= WHAT YOU HAVE TO DO =
Which lines run from the start of the material below through the line containing "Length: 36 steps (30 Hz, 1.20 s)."? Retype them exactly, pictures excluded.

= SOURCE DATA =
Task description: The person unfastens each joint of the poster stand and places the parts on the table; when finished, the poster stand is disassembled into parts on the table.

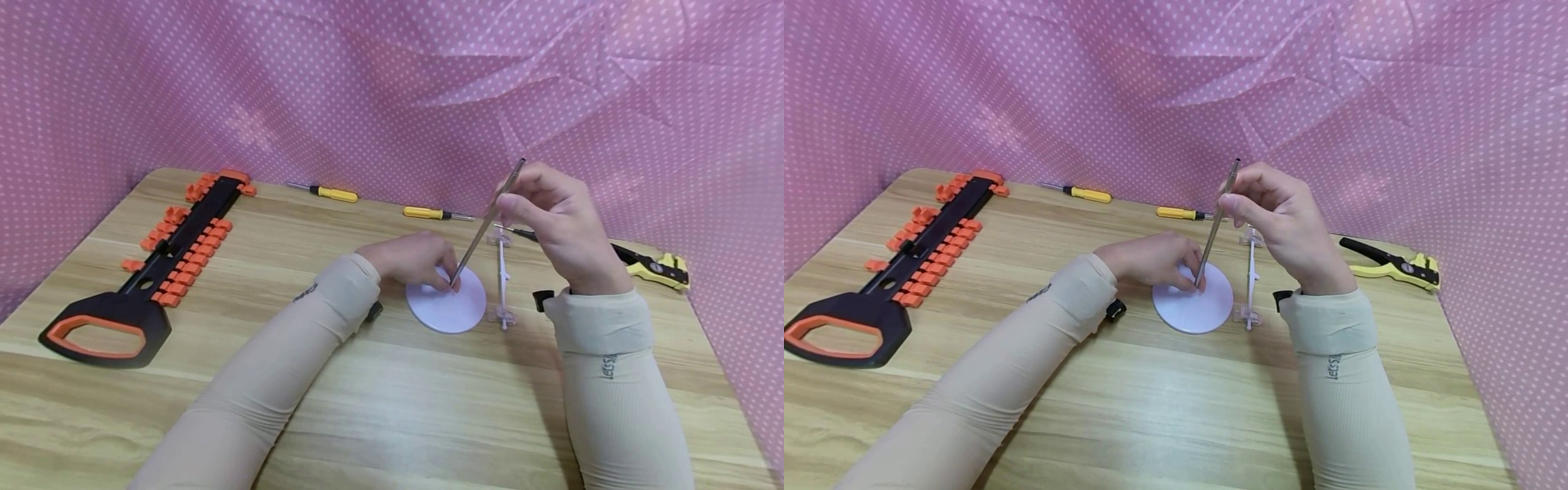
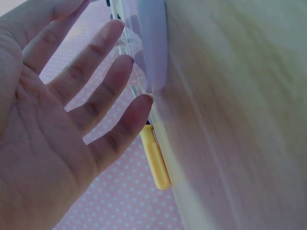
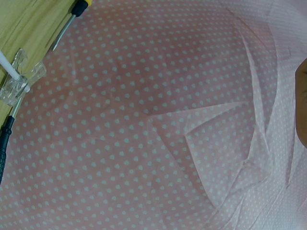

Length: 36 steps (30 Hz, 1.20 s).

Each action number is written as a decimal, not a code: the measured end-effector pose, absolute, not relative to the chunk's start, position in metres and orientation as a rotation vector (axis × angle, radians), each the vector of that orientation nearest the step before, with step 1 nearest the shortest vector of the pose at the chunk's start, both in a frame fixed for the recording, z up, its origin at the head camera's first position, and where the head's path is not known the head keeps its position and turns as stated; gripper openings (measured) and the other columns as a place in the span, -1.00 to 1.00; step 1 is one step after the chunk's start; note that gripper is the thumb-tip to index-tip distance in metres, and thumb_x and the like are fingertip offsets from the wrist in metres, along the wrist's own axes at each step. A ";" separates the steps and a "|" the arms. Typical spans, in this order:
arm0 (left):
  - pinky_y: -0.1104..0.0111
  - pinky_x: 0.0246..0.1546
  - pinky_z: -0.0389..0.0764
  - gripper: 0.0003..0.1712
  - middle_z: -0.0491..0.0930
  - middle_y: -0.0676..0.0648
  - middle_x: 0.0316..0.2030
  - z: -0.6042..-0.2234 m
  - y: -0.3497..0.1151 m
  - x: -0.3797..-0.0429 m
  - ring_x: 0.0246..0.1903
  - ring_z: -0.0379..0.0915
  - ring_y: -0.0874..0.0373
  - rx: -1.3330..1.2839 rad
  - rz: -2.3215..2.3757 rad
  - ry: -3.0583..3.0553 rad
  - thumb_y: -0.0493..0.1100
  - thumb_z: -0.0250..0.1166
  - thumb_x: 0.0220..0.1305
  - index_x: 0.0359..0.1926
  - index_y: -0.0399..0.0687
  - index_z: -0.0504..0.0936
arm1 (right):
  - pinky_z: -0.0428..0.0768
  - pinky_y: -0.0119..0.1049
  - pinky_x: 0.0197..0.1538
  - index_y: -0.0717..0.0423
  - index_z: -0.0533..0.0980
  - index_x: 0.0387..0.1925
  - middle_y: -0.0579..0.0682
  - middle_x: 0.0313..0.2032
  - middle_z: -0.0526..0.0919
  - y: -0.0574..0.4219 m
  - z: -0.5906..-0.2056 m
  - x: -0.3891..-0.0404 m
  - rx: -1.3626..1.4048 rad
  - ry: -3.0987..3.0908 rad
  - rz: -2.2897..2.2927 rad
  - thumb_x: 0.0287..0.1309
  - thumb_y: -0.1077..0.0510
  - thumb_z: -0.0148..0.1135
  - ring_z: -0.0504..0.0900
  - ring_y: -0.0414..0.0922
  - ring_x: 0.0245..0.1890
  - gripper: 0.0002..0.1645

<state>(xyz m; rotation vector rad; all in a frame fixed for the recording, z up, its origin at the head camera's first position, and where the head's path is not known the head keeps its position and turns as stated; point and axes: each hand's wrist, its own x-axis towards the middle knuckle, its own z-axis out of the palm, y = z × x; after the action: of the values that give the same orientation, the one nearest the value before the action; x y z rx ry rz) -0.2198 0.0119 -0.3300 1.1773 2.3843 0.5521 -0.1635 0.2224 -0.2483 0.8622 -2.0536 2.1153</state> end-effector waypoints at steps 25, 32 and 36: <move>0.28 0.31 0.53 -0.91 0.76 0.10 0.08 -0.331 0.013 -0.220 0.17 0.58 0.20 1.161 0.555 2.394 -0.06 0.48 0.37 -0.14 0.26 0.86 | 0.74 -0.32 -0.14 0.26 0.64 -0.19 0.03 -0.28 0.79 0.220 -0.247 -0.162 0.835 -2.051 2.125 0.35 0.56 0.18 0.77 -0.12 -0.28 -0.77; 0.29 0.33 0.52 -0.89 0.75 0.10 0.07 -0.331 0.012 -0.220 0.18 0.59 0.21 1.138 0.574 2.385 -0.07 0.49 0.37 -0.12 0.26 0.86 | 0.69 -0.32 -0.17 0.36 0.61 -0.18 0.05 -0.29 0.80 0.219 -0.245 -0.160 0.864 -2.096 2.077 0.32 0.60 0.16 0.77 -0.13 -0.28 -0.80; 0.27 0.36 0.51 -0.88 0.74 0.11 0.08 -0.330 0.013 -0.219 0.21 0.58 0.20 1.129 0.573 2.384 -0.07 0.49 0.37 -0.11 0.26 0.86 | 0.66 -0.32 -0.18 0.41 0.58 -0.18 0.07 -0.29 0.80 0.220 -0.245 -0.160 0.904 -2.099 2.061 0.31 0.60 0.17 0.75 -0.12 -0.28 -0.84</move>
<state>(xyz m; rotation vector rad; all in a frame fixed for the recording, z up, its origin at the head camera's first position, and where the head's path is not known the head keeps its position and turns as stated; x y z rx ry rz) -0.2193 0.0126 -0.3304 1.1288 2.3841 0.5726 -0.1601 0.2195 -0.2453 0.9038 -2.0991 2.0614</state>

= ANSWER AREA =
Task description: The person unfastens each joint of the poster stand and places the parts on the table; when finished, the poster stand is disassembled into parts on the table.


Length: 36 steps (30 Hz, 1.20 s).

This answer has been written out in full.